Vesselon ( is developing a revolutionary clot-busting technology that can be administered by paramedics at the victim’s home or on the way to the hospital in an ambulance—without requiring a brain scan first.

For 15 million victims every year, “We think it is going to change the world of stroke treatment,” said Rhodemann Li, Vesselon’s executive vice president and co-founder.

Kits would be carried in ambulances, and the treatment could be administered by first responders en route to the hospital, saving precious time, which is crucial for success in stroke treatment. The device also could be used in hospitals on patients who don’t qualify for tPA (Tissue Plasminogen Activator), a naturally occurring enzyme that serves as a clot buster.

TPA must be given intravenously within three hours of the onset of the stroke, and only after the patient is given a brain scan to ensure the stroke is not caused by a hemorrhage. As a result, only about 3 percent of victims are given the drug because most don’t get to the hospital within the three-hour window or because they can’t tolerate it for any number of reasons including risk of bleeding.

Vesselon’s treatment concept is much like that of the automated external defibrillator, the device that has saved the lives of so many heart attack victims since becoming commonplace in recent years.

“We’re calling our device an defibrillator for stroke,” Li said. “This is by far and away the most exciting concept that I’ve ever been involved with or have seen in 20 years in the medical technology field. It can benefit so many people. Think of how many lives defibrillators have saved.

Vesselon’s idea of a portable, in-the-field stroke treatment is the first of its kind. The kit contains a box called a Vessex, a portable ultrasound machine that sends out energy pulses delivered to the brain through two “stroke pads” attached to the skull.
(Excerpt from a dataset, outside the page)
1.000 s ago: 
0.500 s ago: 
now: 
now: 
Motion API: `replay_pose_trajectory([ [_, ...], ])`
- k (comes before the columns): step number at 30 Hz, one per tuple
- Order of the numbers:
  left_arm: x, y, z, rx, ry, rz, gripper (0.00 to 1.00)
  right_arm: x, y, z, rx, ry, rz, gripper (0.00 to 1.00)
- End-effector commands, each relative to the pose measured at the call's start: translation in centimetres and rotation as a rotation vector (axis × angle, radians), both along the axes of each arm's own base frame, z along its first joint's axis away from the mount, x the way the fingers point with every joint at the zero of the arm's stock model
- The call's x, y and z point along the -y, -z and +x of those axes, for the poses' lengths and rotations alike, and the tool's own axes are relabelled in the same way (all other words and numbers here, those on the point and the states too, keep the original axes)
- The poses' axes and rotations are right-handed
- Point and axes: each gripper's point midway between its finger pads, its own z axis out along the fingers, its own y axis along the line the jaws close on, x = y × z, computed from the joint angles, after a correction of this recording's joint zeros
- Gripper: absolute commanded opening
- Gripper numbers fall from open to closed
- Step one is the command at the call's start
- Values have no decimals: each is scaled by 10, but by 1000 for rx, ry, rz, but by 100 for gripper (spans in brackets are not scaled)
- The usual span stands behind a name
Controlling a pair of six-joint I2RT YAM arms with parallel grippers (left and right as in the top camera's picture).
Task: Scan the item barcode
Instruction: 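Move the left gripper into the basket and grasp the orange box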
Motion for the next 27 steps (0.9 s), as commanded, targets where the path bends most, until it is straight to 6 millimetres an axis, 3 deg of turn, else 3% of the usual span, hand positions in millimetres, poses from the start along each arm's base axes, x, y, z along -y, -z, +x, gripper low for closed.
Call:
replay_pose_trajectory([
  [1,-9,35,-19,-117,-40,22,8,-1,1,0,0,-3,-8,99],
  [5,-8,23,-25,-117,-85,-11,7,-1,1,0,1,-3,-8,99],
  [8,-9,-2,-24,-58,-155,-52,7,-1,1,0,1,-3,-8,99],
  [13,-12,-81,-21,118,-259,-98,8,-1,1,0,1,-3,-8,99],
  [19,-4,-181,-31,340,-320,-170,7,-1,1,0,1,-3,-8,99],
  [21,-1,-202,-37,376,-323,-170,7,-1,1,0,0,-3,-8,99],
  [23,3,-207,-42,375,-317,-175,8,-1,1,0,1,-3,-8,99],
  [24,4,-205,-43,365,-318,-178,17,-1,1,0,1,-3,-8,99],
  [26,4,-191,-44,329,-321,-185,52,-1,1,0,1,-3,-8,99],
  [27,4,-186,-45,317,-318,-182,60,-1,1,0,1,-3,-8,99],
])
Then gas-filled micro-bubbles are delivered intravenously to the circulatory system. The pulses agitate the micro-bubbles when they meet the clot in the brain. “They’re a lot like ‘Scrubbing Bubbles’ and they dissolve the clot,” Li said. “The sooner this can be done, the better off the patient is going to be.”

“We will be saving lives and also quality of lives. Our device has the potential to treat many more victims than are being treated today and it will treat them more quickly. And we think it will be very cost effective.”

Micro-bubbles were designed to enhance ultrasound images but they have more recently been found to have therapeutic uses.

“This has the potential to remake the whole stroke treatment field, to change the whole ballgame,” said Dr. George C. Newman, chairman of the Department of Neurosensory Sciences and director of the Stroke Program at Albert Einstein Medical Center in Philadelphia.

Newman noted that where stroke is concerned, “time is brain,” meaning that the quicker the victim gets treatment, the better the chances that brain function will be retained. For every minute left untreated, the brain loses 1.9 million neurons. For every hour left untreated, the brain loses as many neurons as it would in 3.6 years of normal aging.